> [EXERCISE AIM]:
All lines from the one containing "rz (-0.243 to" to the end of the listing below should be output exactly; omit the pictures.

> [SUPPLIED DATA]:
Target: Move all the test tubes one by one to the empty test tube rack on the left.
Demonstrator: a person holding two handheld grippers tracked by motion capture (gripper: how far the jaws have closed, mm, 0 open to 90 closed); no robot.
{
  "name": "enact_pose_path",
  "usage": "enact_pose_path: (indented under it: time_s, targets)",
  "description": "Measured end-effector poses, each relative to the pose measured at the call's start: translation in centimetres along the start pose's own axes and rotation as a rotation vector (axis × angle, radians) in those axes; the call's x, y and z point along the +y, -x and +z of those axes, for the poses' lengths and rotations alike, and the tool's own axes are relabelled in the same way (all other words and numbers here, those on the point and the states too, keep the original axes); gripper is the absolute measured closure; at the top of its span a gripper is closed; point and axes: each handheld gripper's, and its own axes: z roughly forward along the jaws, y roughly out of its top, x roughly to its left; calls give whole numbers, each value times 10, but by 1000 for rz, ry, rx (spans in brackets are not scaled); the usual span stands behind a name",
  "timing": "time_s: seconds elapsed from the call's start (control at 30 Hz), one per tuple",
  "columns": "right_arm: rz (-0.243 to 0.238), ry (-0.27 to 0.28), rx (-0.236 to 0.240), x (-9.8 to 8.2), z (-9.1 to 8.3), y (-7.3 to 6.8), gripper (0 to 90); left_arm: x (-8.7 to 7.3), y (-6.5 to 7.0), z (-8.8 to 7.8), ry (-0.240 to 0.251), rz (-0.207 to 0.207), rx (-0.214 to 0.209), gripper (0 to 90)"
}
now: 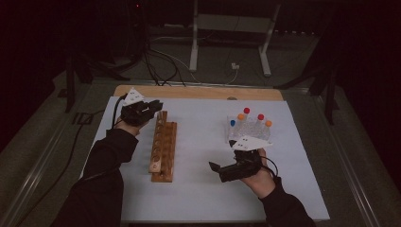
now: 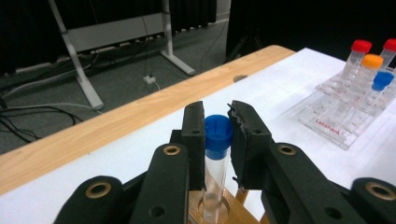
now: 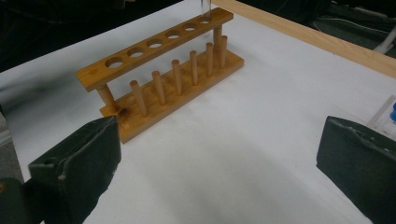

> [ANSWER FOR THIS EXERCISE]:
  "columns": "right_arm: rz (-0.243 to 0.238), ry (-0.27 to 0.28), rx (-0.236 to 0.240), x (-9.8 to 8.2), z (-9.1 to 8.3), y (-7.3 to 6.8), gripper (0 to 90); left_arm: x (-8.7 to 7.3), y (-6.5 to 7.0), z (-8.8 to 7.8), ry (-0.240 to 0.251), rz (-0.207 to 0.207), rx (-0.214 to 0.209), gripper (0 to 90)"
}
now: 
now: 
now: 

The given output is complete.